◆ **REQUIRED ACTION**:
Each record that follows should be repeated exactly, minus any images.

[Records from a dataset]
━━━━━━━━━━━━━━━━━━━━

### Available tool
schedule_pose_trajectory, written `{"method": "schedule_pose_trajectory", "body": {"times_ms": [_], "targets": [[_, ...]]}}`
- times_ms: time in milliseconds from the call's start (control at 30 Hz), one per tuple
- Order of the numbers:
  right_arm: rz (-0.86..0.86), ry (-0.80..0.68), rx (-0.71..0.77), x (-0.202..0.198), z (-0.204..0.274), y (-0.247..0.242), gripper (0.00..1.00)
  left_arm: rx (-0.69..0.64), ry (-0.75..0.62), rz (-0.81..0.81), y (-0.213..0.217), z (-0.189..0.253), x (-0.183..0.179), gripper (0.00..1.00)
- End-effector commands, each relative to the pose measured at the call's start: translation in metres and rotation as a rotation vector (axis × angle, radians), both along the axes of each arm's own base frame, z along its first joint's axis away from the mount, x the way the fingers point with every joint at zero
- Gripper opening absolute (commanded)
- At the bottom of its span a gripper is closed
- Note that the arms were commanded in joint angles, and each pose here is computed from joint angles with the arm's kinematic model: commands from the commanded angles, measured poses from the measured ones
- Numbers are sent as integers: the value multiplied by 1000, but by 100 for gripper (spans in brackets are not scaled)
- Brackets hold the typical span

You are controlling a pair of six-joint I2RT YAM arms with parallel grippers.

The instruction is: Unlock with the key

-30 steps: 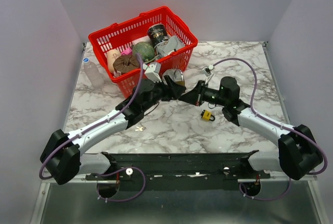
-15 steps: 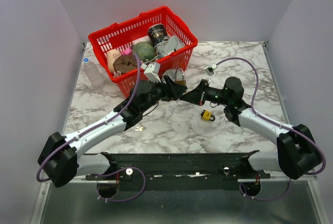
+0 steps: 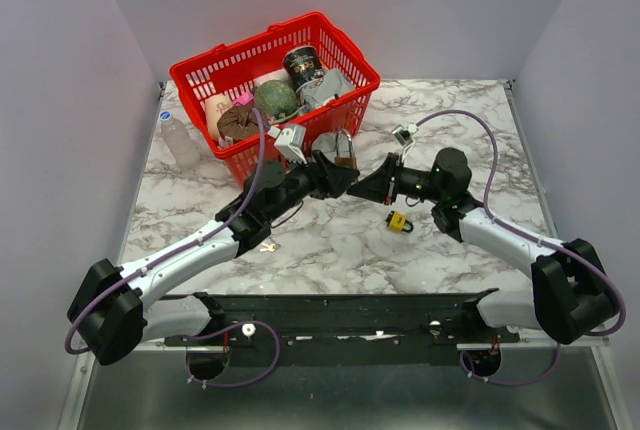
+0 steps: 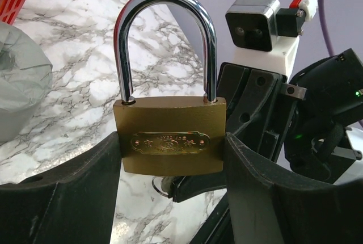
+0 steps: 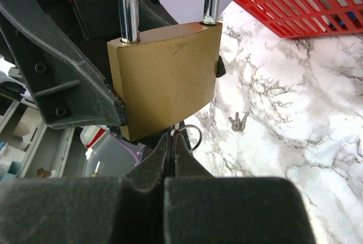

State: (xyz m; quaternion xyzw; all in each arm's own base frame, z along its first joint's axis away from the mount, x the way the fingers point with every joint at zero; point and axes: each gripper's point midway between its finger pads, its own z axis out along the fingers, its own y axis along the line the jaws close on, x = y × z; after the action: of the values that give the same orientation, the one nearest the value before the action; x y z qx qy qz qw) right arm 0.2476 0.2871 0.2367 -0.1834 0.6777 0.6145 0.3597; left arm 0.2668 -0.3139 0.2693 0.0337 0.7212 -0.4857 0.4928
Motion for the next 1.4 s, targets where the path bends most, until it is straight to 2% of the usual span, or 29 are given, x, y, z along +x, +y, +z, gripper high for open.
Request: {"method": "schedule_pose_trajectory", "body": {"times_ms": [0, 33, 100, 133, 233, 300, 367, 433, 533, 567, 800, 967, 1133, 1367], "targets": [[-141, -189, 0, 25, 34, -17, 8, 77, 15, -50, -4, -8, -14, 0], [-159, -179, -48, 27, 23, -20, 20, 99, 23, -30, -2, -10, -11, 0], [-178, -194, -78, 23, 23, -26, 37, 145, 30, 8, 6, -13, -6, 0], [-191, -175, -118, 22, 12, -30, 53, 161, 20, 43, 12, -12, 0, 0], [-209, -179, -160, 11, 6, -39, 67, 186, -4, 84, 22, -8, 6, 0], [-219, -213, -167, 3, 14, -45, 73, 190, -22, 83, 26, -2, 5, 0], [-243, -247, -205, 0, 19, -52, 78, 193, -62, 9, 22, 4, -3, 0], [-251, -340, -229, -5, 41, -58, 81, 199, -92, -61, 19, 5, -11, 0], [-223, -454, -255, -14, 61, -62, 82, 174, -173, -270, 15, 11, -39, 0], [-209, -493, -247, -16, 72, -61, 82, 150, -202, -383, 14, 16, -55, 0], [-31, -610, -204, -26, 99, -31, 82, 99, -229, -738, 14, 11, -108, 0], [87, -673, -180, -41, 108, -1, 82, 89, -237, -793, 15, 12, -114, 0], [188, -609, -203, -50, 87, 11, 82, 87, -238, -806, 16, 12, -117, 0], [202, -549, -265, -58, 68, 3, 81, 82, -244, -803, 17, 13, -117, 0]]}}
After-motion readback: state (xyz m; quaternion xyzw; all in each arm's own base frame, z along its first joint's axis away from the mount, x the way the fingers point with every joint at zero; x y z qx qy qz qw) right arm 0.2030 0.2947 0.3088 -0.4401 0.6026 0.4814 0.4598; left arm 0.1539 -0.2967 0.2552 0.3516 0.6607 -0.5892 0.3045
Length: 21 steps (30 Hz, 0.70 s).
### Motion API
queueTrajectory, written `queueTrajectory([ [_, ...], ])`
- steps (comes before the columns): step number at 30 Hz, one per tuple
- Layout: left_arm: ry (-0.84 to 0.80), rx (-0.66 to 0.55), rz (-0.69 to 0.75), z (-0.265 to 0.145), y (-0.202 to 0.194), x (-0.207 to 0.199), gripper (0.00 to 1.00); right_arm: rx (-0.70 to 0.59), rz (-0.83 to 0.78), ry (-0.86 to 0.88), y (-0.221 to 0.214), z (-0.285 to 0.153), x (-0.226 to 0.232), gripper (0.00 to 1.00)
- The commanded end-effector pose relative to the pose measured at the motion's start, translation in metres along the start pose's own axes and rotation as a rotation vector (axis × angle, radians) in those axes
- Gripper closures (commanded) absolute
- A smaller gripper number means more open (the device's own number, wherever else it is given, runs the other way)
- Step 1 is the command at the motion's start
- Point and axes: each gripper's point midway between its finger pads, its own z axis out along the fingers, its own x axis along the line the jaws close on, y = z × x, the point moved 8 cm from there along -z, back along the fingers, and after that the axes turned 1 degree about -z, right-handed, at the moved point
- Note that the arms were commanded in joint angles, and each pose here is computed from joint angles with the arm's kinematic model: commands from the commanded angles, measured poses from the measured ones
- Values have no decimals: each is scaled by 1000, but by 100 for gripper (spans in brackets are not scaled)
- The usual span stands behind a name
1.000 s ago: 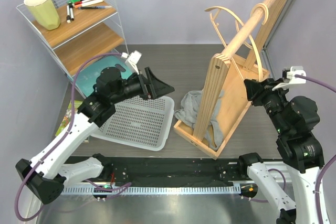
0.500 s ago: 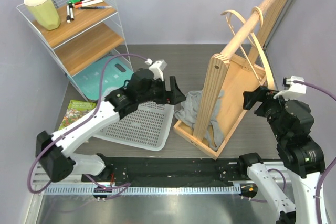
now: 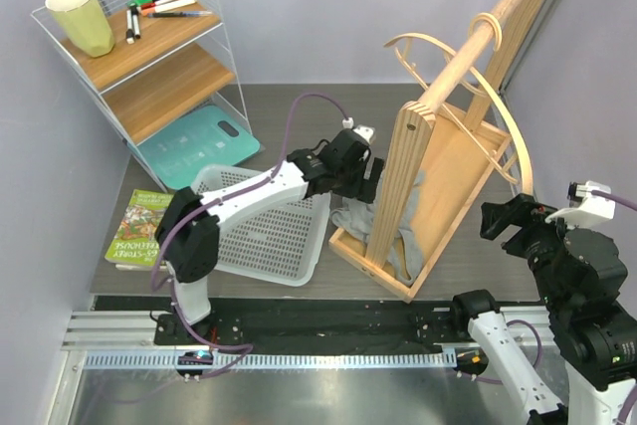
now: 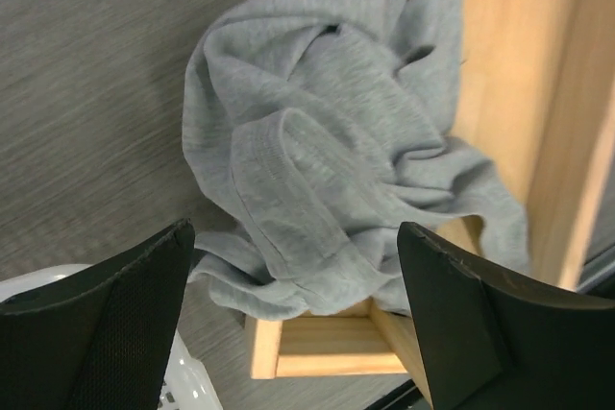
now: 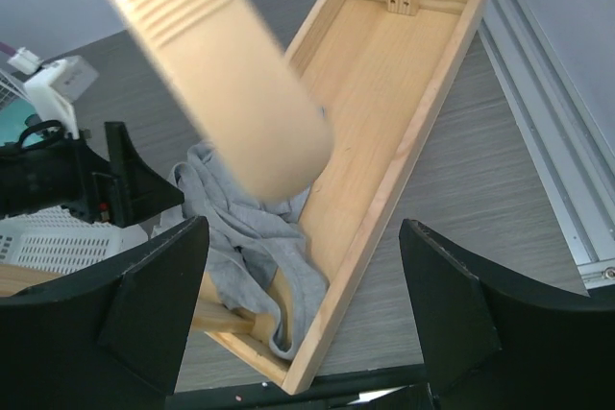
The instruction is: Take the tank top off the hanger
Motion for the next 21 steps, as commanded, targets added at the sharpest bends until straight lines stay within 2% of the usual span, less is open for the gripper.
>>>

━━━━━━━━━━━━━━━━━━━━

◆ **RESULT OF THE EXERCISE**:
### Available tool
schedule_pose_trajectory, written `{"method": "schedule_pose_trajectory", "body": {"times_ms": [_], "targets": [[_, ...]]}}`
- times_ms: time in milliseconds from the call's start (control at 30 Hz), one per tuple
- Order of the numbers:
  right_arm: rz (-0.86..0.86), ry (-0.80..0.68), rx (-0.71..0.77), x (-0.202..0.198), z (-0.204..0.274), y (-0.247..0.242), gripper (0.00..1.00)
  left_arm: rx (-0.69..0.64), ry (-0.75..0.62), rz (-0.81..0.81), y (-0.213..0.217), z (-0.189..0.253), x (-0.183..0.179), gripper (0.00..1.00)
- End-effector commands, each relative to the pose measured at the call's start: translation in metres and rotation as a rotation vector (axis × angle, radians), both along the axes of each arm's own base frame, z along its first joint's axis away from the mount, x the way the fingers point with every joint at zero
- Gripper opening absolute (commanded)
- At the bottom of its span a gripper is closed
- Note that the arms were commanded in joint angles, and each pose here is computed from joint angles with the arm's kinematic model: commands from the commanded angles, measured poses from the measured ones
- Numbers are sent as integers: the value multiplied by 1000, but by 100 for gripper (spans in brackets are not scaled)
- Brackets hold the typical span

You are controlling a pair of six-joint I2RT YAM arms with parallel grippers.

The instruction is: Unlock with the key

-30 steps: 
-15 steps: 
+0 steps: 
+0 steps: 
+0 steps: 

State: (xyz m; quaternion xyzw; all in each arm's own base frame, z along its first joint's axis away from the mount, x the way the fingers point with every joint at zero; point and axes: each gripper's point midway between its finger pads, its own z axis out along the fingers, its own y axis along the line the jaws close on, x = y × z; after the action: of the values that give the same orientation, the one nearest the value before the action; x y z qx qy qz qw) right arm 0.2476 0.2871 0.2367 -0.1834 0.6777 0.6145 0.3597; left arm 0.2668 -0.3139 0.2693 0.0337 0.7212 -0.4857 0.4928
Motion for the next 1.4 s, targets where the path bends most, until it is straight to 2% of the usual span, or 29 are given, x, y, z along +x, +y, +z, gripper high for open.
Request: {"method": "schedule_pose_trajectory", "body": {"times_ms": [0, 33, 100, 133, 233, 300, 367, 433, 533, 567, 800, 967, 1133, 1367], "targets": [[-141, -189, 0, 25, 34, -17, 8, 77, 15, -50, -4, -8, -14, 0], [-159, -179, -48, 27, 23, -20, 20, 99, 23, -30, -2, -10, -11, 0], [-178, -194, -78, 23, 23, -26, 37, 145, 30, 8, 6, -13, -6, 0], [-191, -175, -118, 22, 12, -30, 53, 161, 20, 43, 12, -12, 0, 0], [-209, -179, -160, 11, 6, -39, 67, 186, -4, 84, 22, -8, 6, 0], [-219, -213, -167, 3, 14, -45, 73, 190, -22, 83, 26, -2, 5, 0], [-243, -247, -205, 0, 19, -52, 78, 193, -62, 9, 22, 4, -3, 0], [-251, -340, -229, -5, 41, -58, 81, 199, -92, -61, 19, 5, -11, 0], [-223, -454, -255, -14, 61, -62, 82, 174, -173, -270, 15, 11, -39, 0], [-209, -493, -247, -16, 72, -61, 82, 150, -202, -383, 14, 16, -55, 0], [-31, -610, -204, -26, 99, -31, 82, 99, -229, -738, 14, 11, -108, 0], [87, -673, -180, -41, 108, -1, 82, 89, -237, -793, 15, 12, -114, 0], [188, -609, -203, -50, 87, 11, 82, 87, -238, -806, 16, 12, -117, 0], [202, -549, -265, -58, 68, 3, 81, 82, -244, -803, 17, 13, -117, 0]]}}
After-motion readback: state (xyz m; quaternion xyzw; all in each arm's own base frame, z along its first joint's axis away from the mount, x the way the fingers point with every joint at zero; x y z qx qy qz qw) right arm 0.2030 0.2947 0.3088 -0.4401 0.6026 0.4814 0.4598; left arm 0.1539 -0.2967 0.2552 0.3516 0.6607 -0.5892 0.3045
Length: 21 steps (30 Hz, 0.70 s).
### Motion API
queueTrajectory, written `queueTrajectory([ [_, ...], ])`
- steps (comes before the columns): step number at 30 Hz, one per tuple
- Layout: left_arm: ry (-0.84 to 0.80), rx (-0.66 to 0.55), rz (-0.69 to 0.75), z (-0.265 to 0.145), y (-0.202 to 0.194), x (-0.207 to 0.199), gripper (0.00 to 1.00); right_arm: rx (-0.70 to 0.59), rz (-0.83 to 0.78), ry (-0.86 to 0.88), y (-0.221 to 0.214), z (-0.285 to 0.153), x (-0.226 to 0.232), gripper (0.00 to 1.00)
- The commanded end-effector pose relative to the pose measured at the motion's start, translation in metres along the start pose's own axes and rotation as a rotation vector (axis × angle, radians) in those axes
- Gripper closures (commanded) absolute
- A smaller gripper number means more open (the device's own number, wherever else it is given, runs the other way)
- Step 1 is the command at the motion's start
- Point and axes: each gripper's point midway between its finger pads, its own z axis out along the fingers, its own x axis along the line the jaws close on, y = z × x, the point moved 8 cm from there along -z, back along the fingers, and after that the axes turned 1 degree about -z, right-handed, at the moved point
- Note that the arms were commanded in joint angles, and each pose here is computed from joint angles with the arm's kinematic model: commands from the commanded angles, measured poses from the measured ones
- Values have no decimals: each is scaled by 1000, but by 100 for gripper (spans in brackets are not scaled)
- The usual span stands behind a name
1.000 s ago: 
0.500 s ago: 
now: 
now: 
now: 
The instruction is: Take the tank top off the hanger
Motion for the next 21 steps, as commanded, targets added at the sharpest bends until straight lines stay within 2% of the usual span, less is open for the gripper.
>>>

Reply complete, and nothing else is required.